|
Sayın meslektaşım, yetkiye ilişkin içtihat örnekleri sunuyorum. Umarım size yardımcı olur..
YETKİLİ MAHKEME
5521 sayılı İş Mahkemeleri Kanunun 5.maddesi
“İş mahkemelerinde açılacak her dava, açıldığı tarihte dava olunanın Türk Medeni Kanunu gereğince ikametgahı sayılan yer mahkemesinde bakılabileceği gibi, işçinin işini yaptığı işyeri için yetkili mahkemede de bakılabilir. Bunlara aykırı sözleşme muteber sayılmaz.”
hükmü gereği
a) davanın açıldığı tarihte davalının ikametgahının bulunduğu,
b) işçinin işini yaptığı yer mahkemesinde,
olabileceği gibi
c) Yargıtayın aşağıda belirtilen kararları uyarınca davanın zorunlu taraflarından birisinin de Sosyal Güvenlik Kurumu Başkanlığı (Devredilen Sosyal Sigortalar Kurumu Başkanlığı) olduğu düşünülerek Kurumun Şubelerinin bulunduğu yerlerde de dava açılabilir.

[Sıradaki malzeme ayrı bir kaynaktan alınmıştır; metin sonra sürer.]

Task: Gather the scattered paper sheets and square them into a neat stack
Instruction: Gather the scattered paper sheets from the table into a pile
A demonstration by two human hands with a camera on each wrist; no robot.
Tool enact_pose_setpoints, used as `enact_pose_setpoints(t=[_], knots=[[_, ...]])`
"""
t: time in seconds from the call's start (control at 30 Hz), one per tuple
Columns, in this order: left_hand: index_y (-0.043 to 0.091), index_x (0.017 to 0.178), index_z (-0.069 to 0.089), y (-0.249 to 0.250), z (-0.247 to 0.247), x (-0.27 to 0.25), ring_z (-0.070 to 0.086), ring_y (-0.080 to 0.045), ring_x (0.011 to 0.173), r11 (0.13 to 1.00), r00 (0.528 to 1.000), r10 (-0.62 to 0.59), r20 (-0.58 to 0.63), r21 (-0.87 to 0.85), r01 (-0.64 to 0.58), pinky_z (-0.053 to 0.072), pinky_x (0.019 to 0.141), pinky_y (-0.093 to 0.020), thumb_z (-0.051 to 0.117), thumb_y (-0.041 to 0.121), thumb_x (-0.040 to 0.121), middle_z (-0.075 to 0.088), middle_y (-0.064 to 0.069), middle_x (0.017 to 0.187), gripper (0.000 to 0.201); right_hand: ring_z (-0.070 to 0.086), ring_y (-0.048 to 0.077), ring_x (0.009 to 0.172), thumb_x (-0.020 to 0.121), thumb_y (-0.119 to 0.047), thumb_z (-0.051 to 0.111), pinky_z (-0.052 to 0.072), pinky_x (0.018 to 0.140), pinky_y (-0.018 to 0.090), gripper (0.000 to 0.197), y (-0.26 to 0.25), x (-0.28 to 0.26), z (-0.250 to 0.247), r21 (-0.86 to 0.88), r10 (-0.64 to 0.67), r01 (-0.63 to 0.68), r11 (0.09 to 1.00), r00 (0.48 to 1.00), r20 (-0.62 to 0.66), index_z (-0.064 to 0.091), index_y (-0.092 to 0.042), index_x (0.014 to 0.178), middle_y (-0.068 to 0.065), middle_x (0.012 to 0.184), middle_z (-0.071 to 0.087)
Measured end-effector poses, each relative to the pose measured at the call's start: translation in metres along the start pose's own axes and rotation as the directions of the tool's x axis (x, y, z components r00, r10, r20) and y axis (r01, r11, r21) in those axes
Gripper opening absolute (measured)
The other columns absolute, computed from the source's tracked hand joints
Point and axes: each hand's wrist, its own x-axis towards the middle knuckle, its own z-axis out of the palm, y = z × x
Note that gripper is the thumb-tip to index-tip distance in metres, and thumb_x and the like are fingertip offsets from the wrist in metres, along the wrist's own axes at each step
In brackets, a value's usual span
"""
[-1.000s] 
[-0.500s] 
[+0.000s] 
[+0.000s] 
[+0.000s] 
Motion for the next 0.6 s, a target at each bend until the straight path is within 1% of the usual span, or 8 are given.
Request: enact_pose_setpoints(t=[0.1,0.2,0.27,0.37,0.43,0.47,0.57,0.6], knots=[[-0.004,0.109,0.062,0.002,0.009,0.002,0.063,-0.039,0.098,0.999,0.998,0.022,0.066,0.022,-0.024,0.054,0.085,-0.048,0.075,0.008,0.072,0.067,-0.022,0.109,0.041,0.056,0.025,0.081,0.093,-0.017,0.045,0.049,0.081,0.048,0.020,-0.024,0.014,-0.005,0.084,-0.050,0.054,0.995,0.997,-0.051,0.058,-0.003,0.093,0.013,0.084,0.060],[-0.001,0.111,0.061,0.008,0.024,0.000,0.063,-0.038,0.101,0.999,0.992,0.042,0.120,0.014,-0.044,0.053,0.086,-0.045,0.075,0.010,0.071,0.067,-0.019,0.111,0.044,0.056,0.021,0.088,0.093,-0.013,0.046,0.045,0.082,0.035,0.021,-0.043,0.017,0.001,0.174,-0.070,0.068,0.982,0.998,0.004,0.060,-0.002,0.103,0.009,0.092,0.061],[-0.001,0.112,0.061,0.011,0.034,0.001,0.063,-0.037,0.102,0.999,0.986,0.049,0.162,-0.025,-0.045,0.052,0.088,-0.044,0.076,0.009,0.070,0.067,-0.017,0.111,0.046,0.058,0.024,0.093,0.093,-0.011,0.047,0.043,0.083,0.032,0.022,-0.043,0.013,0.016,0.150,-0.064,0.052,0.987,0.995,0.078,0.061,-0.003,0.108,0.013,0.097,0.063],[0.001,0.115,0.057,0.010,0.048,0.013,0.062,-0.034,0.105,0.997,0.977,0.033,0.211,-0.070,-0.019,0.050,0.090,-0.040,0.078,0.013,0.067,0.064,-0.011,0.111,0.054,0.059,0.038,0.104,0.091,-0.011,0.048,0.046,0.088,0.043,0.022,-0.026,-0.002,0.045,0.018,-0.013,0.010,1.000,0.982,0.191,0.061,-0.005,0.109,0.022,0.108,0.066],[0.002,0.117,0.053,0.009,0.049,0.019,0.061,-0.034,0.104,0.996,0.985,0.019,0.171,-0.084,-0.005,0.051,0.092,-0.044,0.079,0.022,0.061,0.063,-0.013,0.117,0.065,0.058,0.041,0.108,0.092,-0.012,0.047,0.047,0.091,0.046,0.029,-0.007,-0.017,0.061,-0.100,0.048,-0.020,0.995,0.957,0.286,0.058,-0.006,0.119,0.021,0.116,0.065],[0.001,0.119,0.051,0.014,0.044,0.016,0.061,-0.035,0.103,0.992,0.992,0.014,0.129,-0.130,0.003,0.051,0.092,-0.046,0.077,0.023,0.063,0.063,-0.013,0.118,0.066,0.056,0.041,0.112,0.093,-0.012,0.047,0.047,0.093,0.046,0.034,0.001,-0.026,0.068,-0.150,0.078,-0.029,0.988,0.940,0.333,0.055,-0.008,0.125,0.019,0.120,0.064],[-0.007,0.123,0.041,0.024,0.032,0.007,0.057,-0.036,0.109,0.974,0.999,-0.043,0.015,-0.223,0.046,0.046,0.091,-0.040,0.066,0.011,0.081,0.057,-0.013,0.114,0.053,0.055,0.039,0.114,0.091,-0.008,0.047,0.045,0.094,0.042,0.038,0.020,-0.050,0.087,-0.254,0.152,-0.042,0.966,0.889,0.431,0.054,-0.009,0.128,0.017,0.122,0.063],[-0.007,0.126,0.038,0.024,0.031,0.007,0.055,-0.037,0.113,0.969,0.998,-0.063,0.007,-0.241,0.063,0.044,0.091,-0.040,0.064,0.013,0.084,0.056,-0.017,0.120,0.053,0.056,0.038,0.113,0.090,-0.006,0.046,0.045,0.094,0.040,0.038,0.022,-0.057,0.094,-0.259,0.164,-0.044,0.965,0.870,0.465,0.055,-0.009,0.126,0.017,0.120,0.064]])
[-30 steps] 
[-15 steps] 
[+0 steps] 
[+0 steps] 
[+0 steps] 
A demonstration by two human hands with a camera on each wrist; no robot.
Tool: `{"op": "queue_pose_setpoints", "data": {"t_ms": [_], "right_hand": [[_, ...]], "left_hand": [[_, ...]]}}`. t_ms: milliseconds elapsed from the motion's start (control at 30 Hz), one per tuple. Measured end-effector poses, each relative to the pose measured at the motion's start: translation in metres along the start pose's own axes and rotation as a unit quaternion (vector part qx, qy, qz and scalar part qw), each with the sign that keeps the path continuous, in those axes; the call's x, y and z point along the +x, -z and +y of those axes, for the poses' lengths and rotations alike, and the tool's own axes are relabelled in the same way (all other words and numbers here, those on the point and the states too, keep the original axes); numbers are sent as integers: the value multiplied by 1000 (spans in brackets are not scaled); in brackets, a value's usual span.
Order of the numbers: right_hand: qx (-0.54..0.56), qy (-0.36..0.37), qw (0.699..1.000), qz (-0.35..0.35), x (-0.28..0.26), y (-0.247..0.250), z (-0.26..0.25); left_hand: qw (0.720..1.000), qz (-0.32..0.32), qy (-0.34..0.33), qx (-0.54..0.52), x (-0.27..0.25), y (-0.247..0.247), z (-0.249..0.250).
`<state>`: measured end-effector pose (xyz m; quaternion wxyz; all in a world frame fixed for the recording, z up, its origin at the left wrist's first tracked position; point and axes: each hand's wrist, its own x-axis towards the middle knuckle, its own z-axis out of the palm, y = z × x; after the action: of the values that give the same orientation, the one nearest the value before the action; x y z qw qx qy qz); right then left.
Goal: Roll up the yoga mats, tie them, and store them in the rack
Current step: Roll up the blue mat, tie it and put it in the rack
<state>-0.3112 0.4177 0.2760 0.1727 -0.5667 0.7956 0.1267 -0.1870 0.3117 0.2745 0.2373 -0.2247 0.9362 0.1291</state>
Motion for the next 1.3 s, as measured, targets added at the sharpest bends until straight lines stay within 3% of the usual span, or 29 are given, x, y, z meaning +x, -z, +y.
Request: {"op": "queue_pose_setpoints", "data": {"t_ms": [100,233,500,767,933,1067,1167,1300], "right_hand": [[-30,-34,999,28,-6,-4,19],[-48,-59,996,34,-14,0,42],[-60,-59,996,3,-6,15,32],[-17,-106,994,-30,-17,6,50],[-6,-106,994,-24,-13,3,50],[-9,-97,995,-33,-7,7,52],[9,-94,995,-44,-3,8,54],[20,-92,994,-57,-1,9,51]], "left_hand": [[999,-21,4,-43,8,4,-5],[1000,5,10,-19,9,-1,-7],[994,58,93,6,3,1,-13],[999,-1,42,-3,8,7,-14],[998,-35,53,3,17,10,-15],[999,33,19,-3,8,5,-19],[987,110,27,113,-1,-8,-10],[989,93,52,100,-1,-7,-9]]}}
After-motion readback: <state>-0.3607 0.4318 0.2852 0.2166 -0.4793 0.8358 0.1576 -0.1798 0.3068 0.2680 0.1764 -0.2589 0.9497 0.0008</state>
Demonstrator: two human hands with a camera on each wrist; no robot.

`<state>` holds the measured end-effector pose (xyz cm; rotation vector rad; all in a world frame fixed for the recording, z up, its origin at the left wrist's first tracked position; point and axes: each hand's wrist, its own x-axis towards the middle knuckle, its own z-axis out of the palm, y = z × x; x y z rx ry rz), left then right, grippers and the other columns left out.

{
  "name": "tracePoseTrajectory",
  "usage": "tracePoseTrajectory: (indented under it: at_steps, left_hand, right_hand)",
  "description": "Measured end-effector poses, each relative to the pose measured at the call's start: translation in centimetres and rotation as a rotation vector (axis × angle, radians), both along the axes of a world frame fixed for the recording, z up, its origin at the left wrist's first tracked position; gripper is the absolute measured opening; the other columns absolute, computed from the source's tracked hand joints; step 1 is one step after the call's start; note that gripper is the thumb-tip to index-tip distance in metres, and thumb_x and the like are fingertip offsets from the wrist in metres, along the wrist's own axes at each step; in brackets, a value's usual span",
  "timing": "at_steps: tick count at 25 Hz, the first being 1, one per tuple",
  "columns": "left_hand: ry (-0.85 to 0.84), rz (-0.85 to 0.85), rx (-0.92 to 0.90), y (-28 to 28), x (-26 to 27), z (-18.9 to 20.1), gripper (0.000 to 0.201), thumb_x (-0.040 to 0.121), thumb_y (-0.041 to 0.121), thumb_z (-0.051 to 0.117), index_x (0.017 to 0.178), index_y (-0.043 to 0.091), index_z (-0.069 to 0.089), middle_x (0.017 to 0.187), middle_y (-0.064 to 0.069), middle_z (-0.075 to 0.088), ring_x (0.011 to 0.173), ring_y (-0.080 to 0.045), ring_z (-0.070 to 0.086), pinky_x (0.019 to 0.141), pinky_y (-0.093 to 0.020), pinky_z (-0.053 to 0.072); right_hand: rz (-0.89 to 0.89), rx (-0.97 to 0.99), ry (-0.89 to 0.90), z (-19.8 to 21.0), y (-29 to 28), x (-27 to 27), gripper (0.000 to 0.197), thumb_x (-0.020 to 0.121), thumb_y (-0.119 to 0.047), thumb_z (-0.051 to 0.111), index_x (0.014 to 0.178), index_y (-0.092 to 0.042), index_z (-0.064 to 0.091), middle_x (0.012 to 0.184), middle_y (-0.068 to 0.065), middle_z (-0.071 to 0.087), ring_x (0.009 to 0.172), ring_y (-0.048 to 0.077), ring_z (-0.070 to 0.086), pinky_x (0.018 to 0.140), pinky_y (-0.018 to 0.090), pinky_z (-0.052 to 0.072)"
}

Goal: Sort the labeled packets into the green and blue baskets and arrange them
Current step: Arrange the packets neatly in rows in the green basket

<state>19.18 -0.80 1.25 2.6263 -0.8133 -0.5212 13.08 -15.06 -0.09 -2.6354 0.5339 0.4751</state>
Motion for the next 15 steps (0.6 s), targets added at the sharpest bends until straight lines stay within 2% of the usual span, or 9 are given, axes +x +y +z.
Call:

21 HD Esas : 2003/10903 Karar: 2003/10063 Tarih: 09.12.2003
Hakiki veya hükmi bir şahsın muhtelif mahallerde şubeleri bulunduğu takdirde, o şubenin işleminden dolayı, şubenin bulunduğu yerde dahi dava ikame edilebilir. Yasada öngörülen şube işleminden amaç, genel müdürlük adına işlem yapmaktır. Anayasanın 141/son maddesi gereğince, hakimin en az giderle ve en kısa sürede davayı sonuçlandıracağı hükmü ve kurum avukatlarının, şubenin bulunduğu yerlerde davalarda, genel müdürlüğü temsilen katıldıkları da düşünüldüğünde, davanın yetkili mahkemede açıldığı kabul edilip işin esasına girilerek karar verilmesi gerekir.(2709 s. Anayasa. m. 141/son) (1086 s. HUMK. m. 17)
Davacı Bağ-Kur sigortalılık başlangıcının K...... Tekel Tütün Yaprak işletmesine teslim ettiği ürün bedellerinden yapılan kesinti tarihi olduğunun tesbitine karar verilmesini istemiştir.
Mahkeme ilamında belirtildiği şekilde, yetkisizliğe karar vermiştir.
Hükmün davacı vekili tarafından temyiz edilmesi üzerine temyiz isteğinin süresinde olduğu anlaşıldıktan ve tetkik hakimi tarafından düzenlenen raporla dosyadaki kağıtlar okunduktan sonra işin gereği düşünüldü ve aşağıdaki karar tesbit edildi.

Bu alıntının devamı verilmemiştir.